La “Minga” è una parola di origine peruviana , il cui significato è traducibile come “lavoro collettivo”.
Tale forma di lavoro, nata ai tempi dell’impero Inca ed ancora praticata dalle comunità latinoamericane, si caratterizza per i suoi fini di utilità sociale quali la costruzione di infrastrutture ed edifici pubblici.
La Minga che prevede una progettazione partecipata “dal basso” per la realizzazione del manufatto trova riscontro oggi con le modalità per molti versi simili dell’autorecupero.
L’autorecupero consiste nella conversione del patrimonio immobiliare pubblico inutilizzato (come scuole, caserme, uffici etc.) che, con il passare del tempo è stato abbandonato e lasciato all’inevitabile degrado, in nuovi spazi ad uso abitativo.
Come nella Minga andina quindi, anche nell’autorecupero diventa centrale la modalità collettiva dell’intervento. Il prefisso “auto”, infatti, sta a significare proprio questo carattere aperto e partecipato dell’intervento che prevede una divisione delle spese tra l’amministrazione pubblica e i cittadini, principalmente organizzati in cooperative.
Nel Lazio l’autorecupero ha trovato un riconoscimento istituzionale con la legge regionale n°55 del 1998, vera e propria conquista dei Movimenti di Lotta per la Casa che per anni hanno portato avanti la vertenza di recuperare lo spazio occupato.
Oltre a rappresentare una possibile soluzione all’emergenza abitativa, l’autorecupero è anche una alternativa alla costruzione di aree p.e.e.p. (piano per
l’ edilizia economica popolare) in zone molto distanti dal centro, sconnesse dal tessuto cittadino e prive dei pur minimi servizi.
Nel caso di Roma un valido esempio di questa situazione è quello del quartiere Ostiense e più in generale di tutto il municipio XI.

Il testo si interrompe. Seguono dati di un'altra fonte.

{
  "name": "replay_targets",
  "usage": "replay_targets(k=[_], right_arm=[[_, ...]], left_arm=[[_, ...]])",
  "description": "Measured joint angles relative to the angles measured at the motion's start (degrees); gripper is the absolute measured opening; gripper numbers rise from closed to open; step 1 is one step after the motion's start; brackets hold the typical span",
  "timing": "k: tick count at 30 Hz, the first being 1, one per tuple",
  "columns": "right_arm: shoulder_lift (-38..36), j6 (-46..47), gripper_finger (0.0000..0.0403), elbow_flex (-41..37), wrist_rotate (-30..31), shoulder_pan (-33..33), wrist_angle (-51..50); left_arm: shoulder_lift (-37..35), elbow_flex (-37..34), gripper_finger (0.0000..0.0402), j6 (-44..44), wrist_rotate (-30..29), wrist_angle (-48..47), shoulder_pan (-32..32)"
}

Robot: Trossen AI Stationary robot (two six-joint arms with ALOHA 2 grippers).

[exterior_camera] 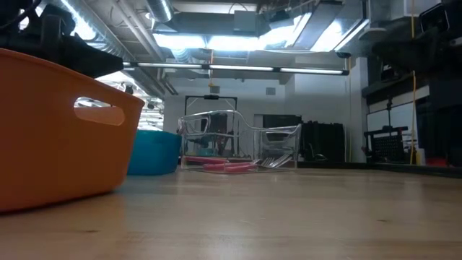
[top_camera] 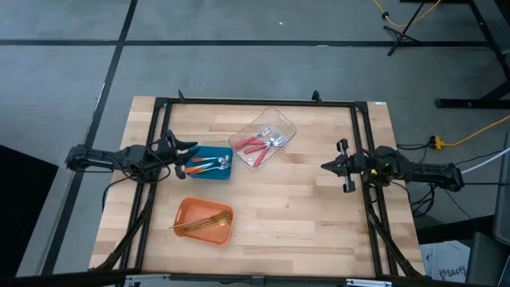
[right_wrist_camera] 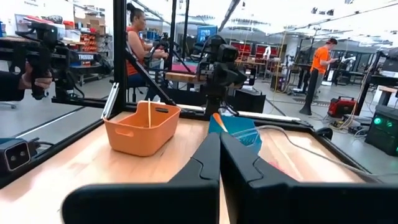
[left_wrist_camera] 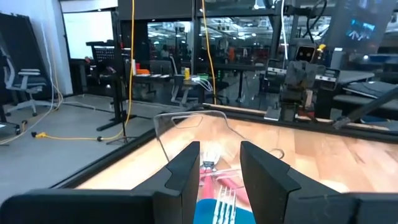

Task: Sort silverware by color (type)
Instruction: Return to Home Position

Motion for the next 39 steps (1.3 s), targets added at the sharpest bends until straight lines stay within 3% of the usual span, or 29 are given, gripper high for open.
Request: replay_targets(k=[15,28,39], right_arm=[[1.0,0.2,0.0000,0.0,1.2,0.0,-5.5],[2.4,0.1,0.0000,0.0,1.2,0.0,-5.5],[2.4,0.0,0.0000,0.0,1.2,0.0,-5.5]], left_arm=[[1.7,0.0,0.0109,2.6,5.6,-0.5,2.8],[9.1,0.0,0.0109,2.2,10.6,-0.9,2.7],[9.6,0.0,0.0109,2.1,10.2,-0.9,2.7]])
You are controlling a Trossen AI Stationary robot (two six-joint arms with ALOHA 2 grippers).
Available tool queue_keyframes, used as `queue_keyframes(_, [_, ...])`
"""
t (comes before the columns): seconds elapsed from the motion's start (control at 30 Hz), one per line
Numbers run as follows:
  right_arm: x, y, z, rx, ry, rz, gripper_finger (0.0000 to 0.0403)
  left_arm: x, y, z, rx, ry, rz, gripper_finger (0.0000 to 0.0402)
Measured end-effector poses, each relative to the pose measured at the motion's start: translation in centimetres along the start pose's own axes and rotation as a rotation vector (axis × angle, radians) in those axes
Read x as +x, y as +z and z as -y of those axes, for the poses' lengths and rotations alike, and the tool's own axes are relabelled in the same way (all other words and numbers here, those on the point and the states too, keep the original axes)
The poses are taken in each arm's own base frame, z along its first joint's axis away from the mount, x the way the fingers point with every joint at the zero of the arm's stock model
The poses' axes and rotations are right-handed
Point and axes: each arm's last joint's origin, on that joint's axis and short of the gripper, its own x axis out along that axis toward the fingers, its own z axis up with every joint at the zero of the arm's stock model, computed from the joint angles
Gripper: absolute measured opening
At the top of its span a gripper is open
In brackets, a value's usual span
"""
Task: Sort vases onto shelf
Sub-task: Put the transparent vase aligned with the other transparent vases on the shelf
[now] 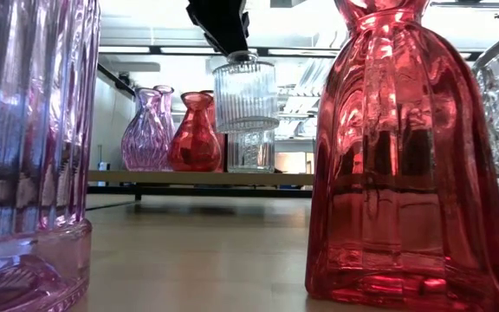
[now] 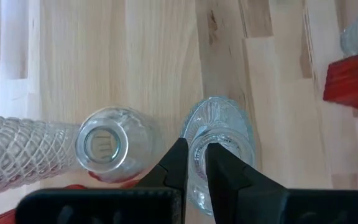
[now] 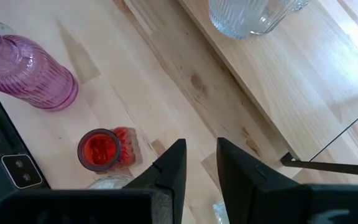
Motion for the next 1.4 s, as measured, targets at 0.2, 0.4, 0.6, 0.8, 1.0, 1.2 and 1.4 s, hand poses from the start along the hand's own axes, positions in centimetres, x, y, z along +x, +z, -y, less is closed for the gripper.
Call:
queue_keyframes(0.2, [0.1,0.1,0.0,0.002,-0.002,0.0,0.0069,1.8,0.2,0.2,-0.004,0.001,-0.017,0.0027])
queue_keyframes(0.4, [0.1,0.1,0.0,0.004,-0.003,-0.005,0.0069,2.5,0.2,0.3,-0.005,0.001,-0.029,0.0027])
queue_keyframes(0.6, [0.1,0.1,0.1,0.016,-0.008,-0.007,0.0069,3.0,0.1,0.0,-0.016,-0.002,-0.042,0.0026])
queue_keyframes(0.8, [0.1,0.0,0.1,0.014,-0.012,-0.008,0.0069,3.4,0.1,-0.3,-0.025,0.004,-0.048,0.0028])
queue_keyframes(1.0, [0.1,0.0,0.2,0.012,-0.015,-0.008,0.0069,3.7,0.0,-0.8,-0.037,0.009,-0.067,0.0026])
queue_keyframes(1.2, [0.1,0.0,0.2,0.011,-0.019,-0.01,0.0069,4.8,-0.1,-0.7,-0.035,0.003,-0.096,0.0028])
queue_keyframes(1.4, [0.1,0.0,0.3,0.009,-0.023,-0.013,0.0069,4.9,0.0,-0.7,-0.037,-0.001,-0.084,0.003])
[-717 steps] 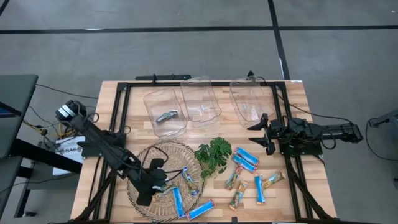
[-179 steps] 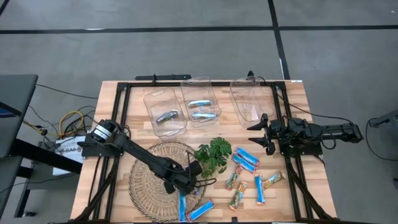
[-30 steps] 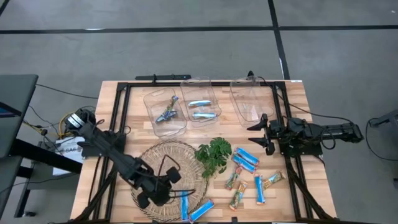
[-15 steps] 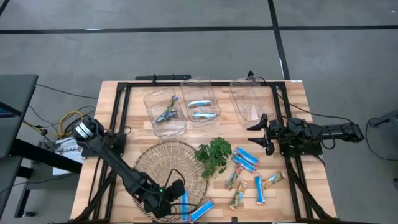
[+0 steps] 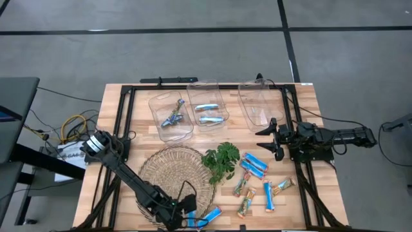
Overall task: Pick and place Granola Bars by type
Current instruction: Put the blue granola bar into the left transparent bin
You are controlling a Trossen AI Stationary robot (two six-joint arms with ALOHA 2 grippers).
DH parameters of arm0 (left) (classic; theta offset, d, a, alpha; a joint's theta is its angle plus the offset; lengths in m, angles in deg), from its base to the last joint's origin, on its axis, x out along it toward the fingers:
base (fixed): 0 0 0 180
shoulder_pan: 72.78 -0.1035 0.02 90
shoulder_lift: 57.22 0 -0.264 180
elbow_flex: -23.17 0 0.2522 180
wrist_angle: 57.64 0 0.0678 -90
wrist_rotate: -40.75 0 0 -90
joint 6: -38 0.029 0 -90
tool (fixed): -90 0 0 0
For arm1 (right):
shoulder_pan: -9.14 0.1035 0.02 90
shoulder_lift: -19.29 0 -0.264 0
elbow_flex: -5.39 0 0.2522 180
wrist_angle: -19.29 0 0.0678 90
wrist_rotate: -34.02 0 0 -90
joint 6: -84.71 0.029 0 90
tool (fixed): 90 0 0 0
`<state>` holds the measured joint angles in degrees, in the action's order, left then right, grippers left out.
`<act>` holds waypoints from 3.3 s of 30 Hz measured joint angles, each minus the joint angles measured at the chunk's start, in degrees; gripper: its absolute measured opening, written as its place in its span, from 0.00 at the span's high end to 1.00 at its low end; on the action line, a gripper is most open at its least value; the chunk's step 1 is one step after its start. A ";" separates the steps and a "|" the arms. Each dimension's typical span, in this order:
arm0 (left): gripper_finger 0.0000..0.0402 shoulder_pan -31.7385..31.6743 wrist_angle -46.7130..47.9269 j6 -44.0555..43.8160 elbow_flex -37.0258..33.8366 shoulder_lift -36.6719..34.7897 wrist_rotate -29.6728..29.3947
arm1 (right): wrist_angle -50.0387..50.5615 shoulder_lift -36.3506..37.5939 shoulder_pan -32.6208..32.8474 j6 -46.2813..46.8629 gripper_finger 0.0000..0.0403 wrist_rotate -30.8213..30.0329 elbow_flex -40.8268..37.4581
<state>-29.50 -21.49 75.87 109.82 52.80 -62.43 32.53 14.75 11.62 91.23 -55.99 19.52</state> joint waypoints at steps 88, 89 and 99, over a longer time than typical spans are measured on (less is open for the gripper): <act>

Questa zona per tutto il Novecento fu destinata alle attività produttive e industriali, restano ancora oggi sul territorio i segni di questo passato che non c’è più.
Numerosi edifici vuoti e inutilizzati come il Gazometro o i Mercati Generali, o come quelli occupati oggi dall’ Università di Roma 3. Luoghi lasciati all’abbandono da decenni per colpa di giunte comunali miopi ed affari milionari mai conclusi. In questo scenario incontrollato una parte di cittadinanza attiva ha deciso di recuperare due di questi fabbricati: una ex caserma ed un ex macello. Due esperienze per certi versi molto diverse ma che allo stesso tempo hanno in comune il desiderio di autodeterminare le loro vite, liberando spazi per la collettività e aprirli al territorio. Una di queste, il Porto Fluviale, un ex magazzino della Marina Militare, è un occupazione del Coordinamento Cittadino di Lotta per la Casa. Ad oggi abitato da un centinaio di famiglie in emergenza abitativa che dopo sette anni di occupazione hanno deciso di intraprendere la via dell’autorecupero.
L’altra è invece l’esperienza di Multivercity che ha portato il collettivo degli studenti della facoltà di Architettura di roma tre a recuperare un fabbricato abbandonato all’interno dell’ex-mattatoio di Testaccio trasformandolo in uno spazio sociale dove si svolgono iniziative di interesse culturale aperte a tutti gli abitanti del territorio.
Un lavoro collettivo per l’appunto che vede negli spazi dimenticati della metropoli quella possibilità di recupero e trasformazione che sappia ridisegnare la geografia emotiva dei territori secondo le vere necessità dei suoi abitanti e non invece per qualche piano urbanistico imposto dall’alto.